- A bullish counter trade is forming as Wall Street gets more hawkish than the Fed, according to Fundstrat’s Tom Lee.
- Lee highlighted that economists expect the Fed to raise interest rates through 2023 to 5%.
- Meanwhile, only one Wall Street bank sees positive gains for the S&P 500 in 2022.
Wall Street has turned more hawkish than the Federal Reserve when it comes to interest rate hikes, and that sets up a bullish counter trade for stock market investors, according to Fundstrat’s Tom Lee.
In a Friday note, Lee highlighted the fact that sell side economists expects the Fed to continue hiking interest rates through 2023 to as high as 5%. That’s well ahead of Fed expectations, and it doesn’t account for the reality that recent data shows inflation is cooling off in a big way.
Oil prices have been on the decline for two months, CPI in July fell below expectations, and July import prices saw its biggest decline since April 2020. Lee expects the decline in inflation to continue throughout the second half of the year, and that should give the Fed more flexibility in its interest rate hike trajectory.
“Leading indicators for inflation have shown the underlying trend in inflation was substantially lower than the ‘hard’ data [like CPI reports],” Lee said.
And if inflation continues to fall, Wall Street is too hawkish. “If the sell side is more hawkish than [the] Fed and inflation markets it makes sense to ‘fade’ that,” Lee said.

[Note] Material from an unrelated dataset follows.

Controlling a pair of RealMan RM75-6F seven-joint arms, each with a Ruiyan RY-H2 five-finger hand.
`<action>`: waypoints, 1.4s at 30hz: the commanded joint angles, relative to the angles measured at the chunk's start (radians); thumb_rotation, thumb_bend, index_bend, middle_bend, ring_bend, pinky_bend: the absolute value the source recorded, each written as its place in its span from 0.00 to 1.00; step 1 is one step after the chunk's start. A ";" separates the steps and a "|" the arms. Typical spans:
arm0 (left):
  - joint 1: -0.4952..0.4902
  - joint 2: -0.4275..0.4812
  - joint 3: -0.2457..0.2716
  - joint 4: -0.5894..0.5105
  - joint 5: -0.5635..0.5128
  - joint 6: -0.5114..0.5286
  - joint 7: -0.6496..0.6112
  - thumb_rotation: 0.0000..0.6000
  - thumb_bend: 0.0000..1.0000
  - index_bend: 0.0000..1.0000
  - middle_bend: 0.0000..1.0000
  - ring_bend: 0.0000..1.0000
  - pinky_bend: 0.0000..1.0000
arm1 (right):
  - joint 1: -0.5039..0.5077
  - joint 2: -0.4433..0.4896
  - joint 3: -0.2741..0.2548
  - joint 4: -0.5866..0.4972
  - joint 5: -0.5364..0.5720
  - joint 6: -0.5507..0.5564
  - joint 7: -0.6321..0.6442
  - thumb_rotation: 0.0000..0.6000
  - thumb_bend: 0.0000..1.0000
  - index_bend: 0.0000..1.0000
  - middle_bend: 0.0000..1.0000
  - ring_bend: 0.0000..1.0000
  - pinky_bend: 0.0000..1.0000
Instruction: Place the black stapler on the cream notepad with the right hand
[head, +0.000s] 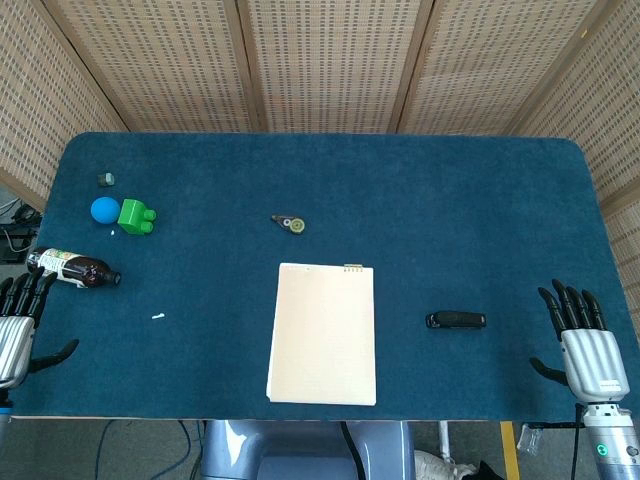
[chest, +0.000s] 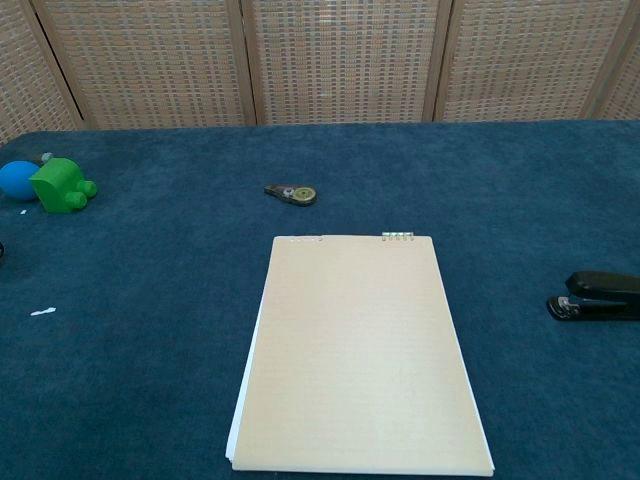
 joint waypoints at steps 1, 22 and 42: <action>-0.001 0.001 0.001 -0.003 -0.002 -0.003 0.003 1.00 0.22 0.00 0.00 0.00 0.00 | -0.001 0.000 -0.001 -0.002 -0.001 0.000 0.001 1.00 0.16 0.03 0.00 0.00 0.00; 0.001 0.012 0.004 -0.023 -0.008 -0.005 0.026 1.00 0.22 0.00 0.00 0.00 0.00 | 0.001 0.001 -0.014 -0.009 -0.010 -0.013 -0.002 1.00 0.16 0.03 0.00 0.00 0.00; -0.004 0.003 0.001 -0.019 -0.016 -0.012 0.036 1.00 0.22 0.00 0.00 0.00 0.00 | 0.078 -0.103 0.029 0.068 0.050 -0.121 -0.035 1.00 0.18 0.30 0.08 0.01 0.16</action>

Additionally, Wall Street banks are “outright bearish” on the stock market heading into the end of the year, which is another trade investors should fade, according to Lee, who believes the S&P 500 could reach new highs by the end of 2022.

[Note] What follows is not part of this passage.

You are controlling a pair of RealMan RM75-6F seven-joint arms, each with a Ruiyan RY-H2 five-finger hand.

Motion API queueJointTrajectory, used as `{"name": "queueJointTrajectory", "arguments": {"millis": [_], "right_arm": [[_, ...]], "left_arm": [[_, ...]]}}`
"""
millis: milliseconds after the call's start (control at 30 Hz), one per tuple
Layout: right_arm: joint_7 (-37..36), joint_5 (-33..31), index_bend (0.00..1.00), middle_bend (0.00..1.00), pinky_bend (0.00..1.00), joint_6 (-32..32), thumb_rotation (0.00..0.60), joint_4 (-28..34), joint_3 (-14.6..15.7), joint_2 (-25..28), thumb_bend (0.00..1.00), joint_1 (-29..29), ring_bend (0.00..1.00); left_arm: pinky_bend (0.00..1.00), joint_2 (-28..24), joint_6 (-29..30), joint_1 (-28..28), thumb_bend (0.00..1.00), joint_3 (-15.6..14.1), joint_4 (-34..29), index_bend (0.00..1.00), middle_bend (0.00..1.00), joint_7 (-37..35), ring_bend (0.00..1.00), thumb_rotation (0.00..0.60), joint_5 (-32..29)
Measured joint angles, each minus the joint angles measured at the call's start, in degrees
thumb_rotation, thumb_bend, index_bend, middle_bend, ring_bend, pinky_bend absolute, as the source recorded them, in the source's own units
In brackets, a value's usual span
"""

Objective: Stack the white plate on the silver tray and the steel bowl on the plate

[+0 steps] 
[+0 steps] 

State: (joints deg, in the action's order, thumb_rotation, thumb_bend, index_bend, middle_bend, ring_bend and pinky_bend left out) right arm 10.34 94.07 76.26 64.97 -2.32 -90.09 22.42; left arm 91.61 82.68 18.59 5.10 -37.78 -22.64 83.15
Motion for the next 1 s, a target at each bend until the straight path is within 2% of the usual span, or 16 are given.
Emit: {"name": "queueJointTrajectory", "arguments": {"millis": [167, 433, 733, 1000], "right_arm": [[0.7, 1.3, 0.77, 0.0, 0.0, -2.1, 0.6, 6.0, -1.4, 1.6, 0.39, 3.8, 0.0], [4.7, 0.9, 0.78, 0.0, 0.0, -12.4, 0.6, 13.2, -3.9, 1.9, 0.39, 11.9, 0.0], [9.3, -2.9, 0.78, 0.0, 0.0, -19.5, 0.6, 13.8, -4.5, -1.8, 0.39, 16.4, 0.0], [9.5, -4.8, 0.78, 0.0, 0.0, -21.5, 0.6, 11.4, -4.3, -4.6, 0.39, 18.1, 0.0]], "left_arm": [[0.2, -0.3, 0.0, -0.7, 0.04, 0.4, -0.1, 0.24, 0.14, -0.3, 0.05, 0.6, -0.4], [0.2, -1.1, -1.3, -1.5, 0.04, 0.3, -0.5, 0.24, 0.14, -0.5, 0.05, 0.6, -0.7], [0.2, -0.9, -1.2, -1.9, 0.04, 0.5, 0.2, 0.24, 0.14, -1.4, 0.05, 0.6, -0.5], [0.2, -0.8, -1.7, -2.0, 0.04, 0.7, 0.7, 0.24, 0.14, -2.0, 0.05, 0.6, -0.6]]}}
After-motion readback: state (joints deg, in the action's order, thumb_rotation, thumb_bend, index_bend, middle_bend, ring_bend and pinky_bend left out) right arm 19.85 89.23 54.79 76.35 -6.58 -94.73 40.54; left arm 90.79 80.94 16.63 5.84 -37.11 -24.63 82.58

Looking at year-end S&P 500 price targets from Wall Street banks, Lee found that nine out of 15 banks are bearish, with expectations that stocks see less upside than two-year bonds.
Six of those bearish Wall Street banks expect stocks to fall from current levels into year-end, with one forecast suggesting that the S&P 500 could fall to new lows at 3,600, representing potential downside of 15% from current levels.
Meanwhile, only one Wall Street bank expects positive gains for the S&P 500 in 2022, with JPMorgan setting a 4,900 year-end price target for the S&P 500.
With inflation cooling, and a majority of Wall Street bearish on the outlook for stocks, Lee suggests investors take the other side of that bet and go long stocks into year-end.
“We believe the S&P 500 will see a recovery similar to 1982 and thus, recover YTD losses before year-end,” Lee said.
Bolstering Lee’s view is the recent expansion in stock market breadth, or participation, amid the ongoing recovery from the mid-June low.
“The advance/decline line is breaking to the upside, [and] small-caps relative performance is breaking out to the upside,” Lee said. “These are both solid measures of market breadth and show the rally in stocks is broadening. This lends further credence to the rally.”